Тем не менее она помогла донести бесчувственную самозванку до покоев княгини Гизелы. Княгиня — сухая, ничем не напоминающая своего красивого сводного брата женщина средних лет с пальцами, густо унизанными драгоценными перстнями, — сама вышла к ним навстречу и помогла уложить «бедную барышню» в постель. Мадленке страсть как хотелось остаться и понаблюдать, что будет дальше, но ее ждало разочарование: княгиня заявила ей, что мальчикам здесь не место, и выгнала настырного «Михала Краковского» из покоев.

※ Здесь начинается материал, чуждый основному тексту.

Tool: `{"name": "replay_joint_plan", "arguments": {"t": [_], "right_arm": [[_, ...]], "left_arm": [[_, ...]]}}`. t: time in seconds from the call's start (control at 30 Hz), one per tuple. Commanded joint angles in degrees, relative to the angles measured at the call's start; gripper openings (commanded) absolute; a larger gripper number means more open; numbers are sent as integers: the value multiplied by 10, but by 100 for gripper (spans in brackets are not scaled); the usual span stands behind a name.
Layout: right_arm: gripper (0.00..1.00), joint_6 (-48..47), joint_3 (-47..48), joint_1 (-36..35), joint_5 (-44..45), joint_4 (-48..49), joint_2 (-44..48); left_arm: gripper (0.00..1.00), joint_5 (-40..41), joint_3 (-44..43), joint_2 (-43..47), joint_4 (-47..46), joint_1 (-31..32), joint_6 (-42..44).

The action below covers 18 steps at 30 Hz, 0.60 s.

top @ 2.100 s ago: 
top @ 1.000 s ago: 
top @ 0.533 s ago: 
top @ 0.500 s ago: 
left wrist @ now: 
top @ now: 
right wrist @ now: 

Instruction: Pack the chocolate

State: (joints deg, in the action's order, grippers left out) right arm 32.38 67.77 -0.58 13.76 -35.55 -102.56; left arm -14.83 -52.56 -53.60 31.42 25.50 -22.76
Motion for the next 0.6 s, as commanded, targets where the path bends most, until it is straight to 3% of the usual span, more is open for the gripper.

Мадленка повиновалась, тая в душе злобу. Она понимала, что в ее положении было неразумно напрашиваться на ссору, однако ее подозрения против Августа Яворского вспыхнули с новой силой. Они готовы были обратиться в уверенность, когда пронесся слух, что самозванка тяжело больна.

«Ну-ну, — сказала себе Мадленка, — знаем мы эти болезни!».

Епископ Флориан сам служил заупокойную мессу по убитым, и Мадленка, успевшая подружиться с Августом, отвоевала себе местечко в его свите, недалеко от алтаря. Епископ говорил, что бог все видит и что он покарает вероломных убийц. Мадленка так и впилась взором в лицо Августа, но не смогла ничего на нем прочесть.

«Нет, наверное, он все-таки ни при чем. Иначе не держался бы так спокойно…»

«А его мать, княгиня Гизела? Чего ради она отказывает себе в отдыхе, так самоотверженно ухаживая за больной? Нет, тут определенно что-то нечисто».

И на следующее утро Мадленка отправилась на поиски кузнеца Даниила из Галича, того самого, который делал такие чудодейственные стрелы. Даниил, в самом деле, мог многое прояснить.

Кузнец оказался совершенно обыкновенного вида человеком, не высоким и не низким, с сильными, жилистыми руками. Волосы у него были светлые, как и борода, и лицо — чистое, приятное. Вокруг головы шла небольшая тесемка, чтобы пряди во время работы не лезли в глаза, ибо кузнечное дело — наука тонкая. Он так и заявил Мадленке на своем чудовищно исковерканном польском, который она едва понимала.

Кузнец Даниил был русин и придерживался греческой веры, которую католики дружно презирали, считая богомерзкой византийской ересью. Впрочем, люди, как известно, всегда найдут повод для взаимной ненависти. Князь Диковский, очень ценивший кузнеца, препятствий в вере ему не чинил и предоставлял жить, как тому заблагорассудится, лишь бы работа ладилась. Мадленка покрутилась по кузнице, где было жарко, дышали горны, звенели молотки, которыми помощники кузнеца отбивали железо, и шипела вода, в которой охлаждали готовые изделия.